Che l'export dei formaggi italiani sia in crescita sono tutti d'accordo. Partiamo da Ismea, l'Istituto di servizi per il mercato agricolo alimentare, che ha diffuso una nota nella quale evidenzia il buon andamento delle esportazioni nei primi sei mesi di quest'anno.

Tra gennaio e giugno, puntualizza Ismea, hanno varcato i confini nazionali poco più di 200mila tonnellate di formaggi, con un aumento del 7,7% rispetto allo stesso periodo dell'anno precedente. I primi tre mercati di sbocco sono Francia, Germania e Regno Unito, mentre gli Stati Uniti sono al quarto posto ed hanno assorbito quasi 18mila tonnellate dei nostri formaggi, con un incremento del 13% rispetto all'anno precedente.
Altri mercati promettenti sono quelli del Giappone (+12%), del Canada (+8%) e della Cina (+30%).
 

Cresce il valore

La crescita dell'export caseario è confermata da Assolatte, l'associazione che riunisce gran parte delle industrie lattiero casearie italiane. Per quest'ultima la categoria con il maggior valore di prodotto esportato è quella del Parmigiano Reggiano e del Grana Padano con oltre 420mila euro, seguita dal gruppo delle mozzarelle e dei formaggi freschi, con quasi 380mila euro.

Significativo il valore complessivo delle esportazioni casearie che raggiungono nel semestre la quota di 1,27 miliardi di euro, il 9,5% in più rispetto allo stesso periodo del 2016.
 

Un aiuto al latte

L'aumento dell'export di formaggi ha il merito, almeno in parte, di aver contribuito a dare tonicità al mercato del latte, che ha potuto spuntare prezzi crescenti per quasi tutto il semestre, arrivando a toccare per il latte spot i 45 euro al quintale.
In caso contrario l'aumento della produzione di latte (6,2 milioni di tonnellate, +2,9% secondo i dati Clal) avrebbe spinto i prezzi verso il basso.


C'è più latte

Ora però il traino delle esportazioni sui prezzi di mercato sembra cedere sotto i colpi degli aumenti della produzione di latte e nelle ultime settimane il prezzo del latte spot ha iniziato a perdere qualche punto.
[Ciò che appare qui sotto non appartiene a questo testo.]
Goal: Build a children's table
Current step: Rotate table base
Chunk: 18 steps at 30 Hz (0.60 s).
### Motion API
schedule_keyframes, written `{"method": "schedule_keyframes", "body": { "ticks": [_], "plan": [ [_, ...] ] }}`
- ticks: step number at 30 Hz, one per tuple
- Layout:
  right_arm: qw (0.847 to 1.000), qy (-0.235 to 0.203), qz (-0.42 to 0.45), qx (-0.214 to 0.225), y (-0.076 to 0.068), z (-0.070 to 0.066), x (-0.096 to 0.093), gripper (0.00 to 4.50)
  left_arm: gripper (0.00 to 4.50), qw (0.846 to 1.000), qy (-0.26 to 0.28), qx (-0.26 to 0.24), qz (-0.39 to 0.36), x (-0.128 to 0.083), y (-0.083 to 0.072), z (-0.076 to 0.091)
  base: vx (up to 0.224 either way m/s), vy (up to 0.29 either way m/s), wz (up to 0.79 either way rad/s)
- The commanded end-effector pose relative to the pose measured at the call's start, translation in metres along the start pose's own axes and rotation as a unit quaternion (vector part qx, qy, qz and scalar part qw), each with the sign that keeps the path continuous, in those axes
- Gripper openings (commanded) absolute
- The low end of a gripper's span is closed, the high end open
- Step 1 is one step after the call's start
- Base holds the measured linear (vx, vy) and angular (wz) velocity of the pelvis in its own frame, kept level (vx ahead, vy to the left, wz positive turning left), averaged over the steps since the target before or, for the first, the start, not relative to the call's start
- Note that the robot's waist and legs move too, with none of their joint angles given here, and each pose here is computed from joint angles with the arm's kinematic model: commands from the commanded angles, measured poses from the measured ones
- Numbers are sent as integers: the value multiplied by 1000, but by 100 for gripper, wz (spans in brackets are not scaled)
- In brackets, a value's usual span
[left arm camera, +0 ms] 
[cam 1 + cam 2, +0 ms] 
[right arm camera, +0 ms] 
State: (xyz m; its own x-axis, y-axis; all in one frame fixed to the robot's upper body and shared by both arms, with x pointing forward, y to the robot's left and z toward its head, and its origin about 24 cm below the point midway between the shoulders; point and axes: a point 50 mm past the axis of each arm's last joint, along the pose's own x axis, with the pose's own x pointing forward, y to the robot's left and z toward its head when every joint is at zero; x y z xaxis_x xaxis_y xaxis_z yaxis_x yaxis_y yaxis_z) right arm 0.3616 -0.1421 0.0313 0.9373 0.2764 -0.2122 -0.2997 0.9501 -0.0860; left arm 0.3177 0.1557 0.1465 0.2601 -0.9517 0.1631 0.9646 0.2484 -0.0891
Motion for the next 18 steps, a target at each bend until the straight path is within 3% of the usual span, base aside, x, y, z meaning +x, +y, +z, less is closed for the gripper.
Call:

Le ultime rilevazioni sulla piazza di Lodi, mercato di riferimento per questo prodotto, sono scese a 43,75 euro al quintale. Un'inversione di tendenza che potrebbe essere contrastata da un'ulteriore spinta ai flussi di export. Vanno in questa direzione alcune iniziative che è opportuno conoscere.


Verso il Messico

In questi giorni, ricorda Assolatte, ripartono le trattative per rivedere il trattato commerciale fra Unione europea e Messico.
Fra gli obiettivi di questa revisione c'è l'aumento delle protezioni per le produzioni a denominazione di origine, e fra queste sono annoverati nove dei principali formaggi Dop italiani, fra i quali il Parmigiano Reggiano e il Pecorino Romano.

La richiesta dell'Unione europea è quella di una piena liberalizzazione delle vendite, condizione che apre ad un significativo aumento delle esportazioni verso questo paese del Centro America.
Oggi il Messico è ancora un mercato poco significativo per le esportazioni italiane. Come evidenzia Assolatte, verso il Messico sono partite dall'Italia nel 2016 appena 347 tonnellate di formaggi.
Ma già nei primi sei mesi di quest'anno il nostro export è cresciuto del 45% e ha coinvolto tutte le tipologie di formaggi, sia freschi sia stagionati.
 

Gli Usa e le Dop

Sulla tutela delle denominazioni di origine nel commercio internazionale c'è però ancora molto da fare. Lo ha ricordato recentemente il presidente del Parmigiano Reggiano, Nicola Bertinelli intervenendo a Parma al convegno su "Produzione alimentare e sfide del commercio internazionale".

Parlando del mercato statunitense ha ricordato le opportunità di crescita su questo mercato, compromesse dall'assenza di norme in grado di eliminare pratiche ingannevoli che evocano l'immagine dell'Italia per prodotti che nulla hanno a che vedere con il nostro paese.

"Ma per raggiungere i nostri obiettivi - ha dichiarato Bertinelli - abbiamo bisogno che la politica ci dia una mano. Occorre lavorare a negoziati che puntino al riconoscimento di indicazioni geografiche come valore globale dello sviluppo agricolo".

Il messaggio, anche nei riguardi dell'accordo Ceta sui rapporti commerciali fra Ue e Canada, è chiaro.